# Exercise details:
In the listing below, find the line containing "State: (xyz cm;" and the line containing "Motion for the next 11". Repeat exactly those two lines and every line between them.

# Information given:

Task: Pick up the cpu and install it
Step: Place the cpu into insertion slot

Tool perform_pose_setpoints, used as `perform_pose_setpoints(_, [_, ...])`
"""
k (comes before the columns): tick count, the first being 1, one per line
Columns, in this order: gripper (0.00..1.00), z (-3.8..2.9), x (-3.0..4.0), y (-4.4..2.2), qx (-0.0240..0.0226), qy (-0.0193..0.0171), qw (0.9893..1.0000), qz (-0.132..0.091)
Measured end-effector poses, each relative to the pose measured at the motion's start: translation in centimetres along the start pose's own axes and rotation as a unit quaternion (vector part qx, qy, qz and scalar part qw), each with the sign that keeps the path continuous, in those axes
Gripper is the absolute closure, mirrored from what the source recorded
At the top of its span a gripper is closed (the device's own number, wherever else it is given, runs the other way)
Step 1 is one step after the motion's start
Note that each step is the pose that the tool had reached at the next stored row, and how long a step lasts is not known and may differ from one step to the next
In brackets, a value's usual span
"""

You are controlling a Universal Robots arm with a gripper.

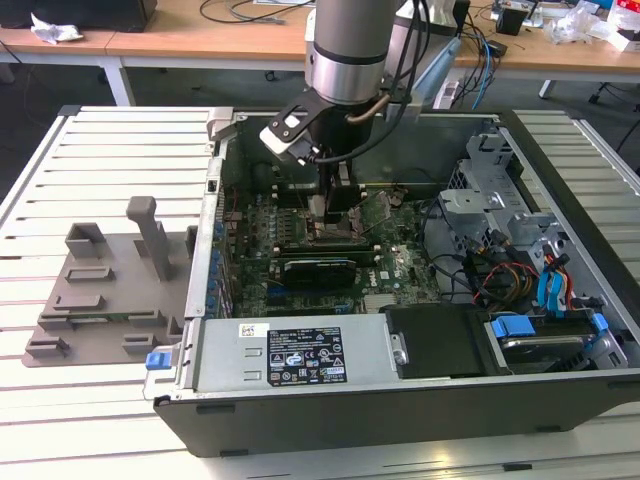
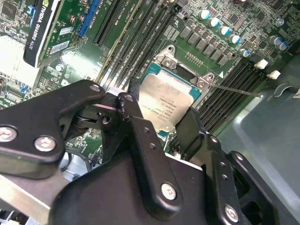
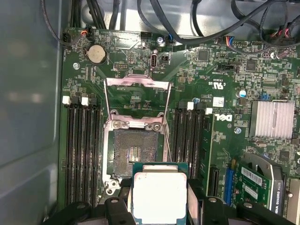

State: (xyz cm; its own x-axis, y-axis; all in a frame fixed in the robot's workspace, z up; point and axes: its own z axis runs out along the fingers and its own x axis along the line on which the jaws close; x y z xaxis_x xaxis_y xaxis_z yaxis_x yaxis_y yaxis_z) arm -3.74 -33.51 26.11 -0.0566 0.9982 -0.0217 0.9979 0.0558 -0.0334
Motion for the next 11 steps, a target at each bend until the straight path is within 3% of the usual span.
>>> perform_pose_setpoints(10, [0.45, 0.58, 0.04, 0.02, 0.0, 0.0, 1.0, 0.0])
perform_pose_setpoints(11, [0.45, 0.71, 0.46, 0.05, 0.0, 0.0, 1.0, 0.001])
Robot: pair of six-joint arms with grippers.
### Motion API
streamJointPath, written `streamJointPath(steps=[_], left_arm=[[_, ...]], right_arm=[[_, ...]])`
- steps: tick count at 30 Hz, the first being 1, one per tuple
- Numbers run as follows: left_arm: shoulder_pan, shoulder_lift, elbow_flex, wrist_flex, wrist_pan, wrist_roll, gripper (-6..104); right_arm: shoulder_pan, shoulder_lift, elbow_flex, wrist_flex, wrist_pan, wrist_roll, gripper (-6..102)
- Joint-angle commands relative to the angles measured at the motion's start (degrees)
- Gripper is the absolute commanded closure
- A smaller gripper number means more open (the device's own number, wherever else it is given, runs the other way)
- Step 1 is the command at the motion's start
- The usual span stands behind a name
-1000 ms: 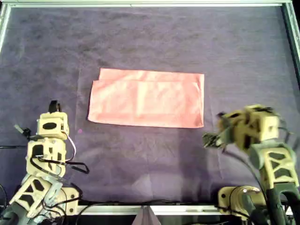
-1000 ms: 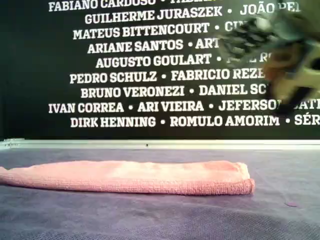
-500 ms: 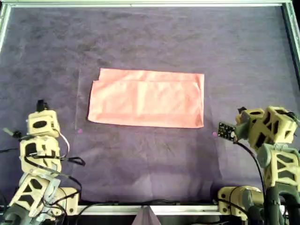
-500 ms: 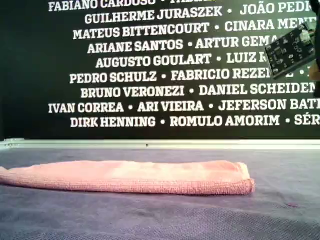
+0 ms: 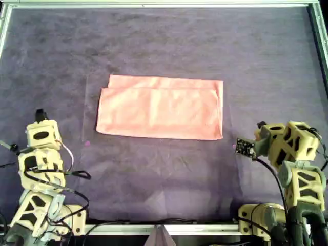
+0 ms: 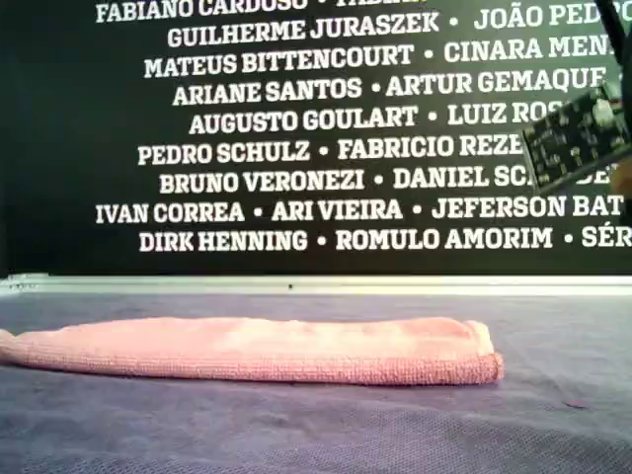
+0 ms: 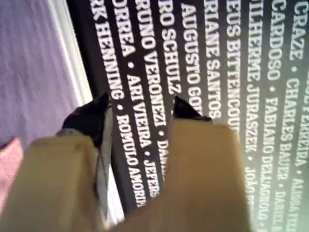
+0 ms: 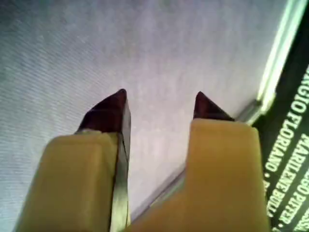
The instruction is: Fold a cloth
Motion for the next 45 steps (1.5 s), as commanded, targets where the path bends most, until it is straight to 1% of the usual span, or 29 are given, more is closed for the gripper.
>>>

# Reply:
State: (xyz cm; its own x-axis, y-axis; all in a frame fixed in the robot's workspace, z up; point and axes: its own z axis runs out along the fingers and its own x axis along the line on which the jaws close; x y z xaxis_x xaxis_y xaxis_z yaxis_x yaxis_y yaxis_z) arm -3.74 -33.51 26.11 -0.0566 0.9982 -0.0217 0.9979 0.0558 -0.0334
Motion for the next 11 steps, a target at each bend until the straight path is within 3% of the usual span.

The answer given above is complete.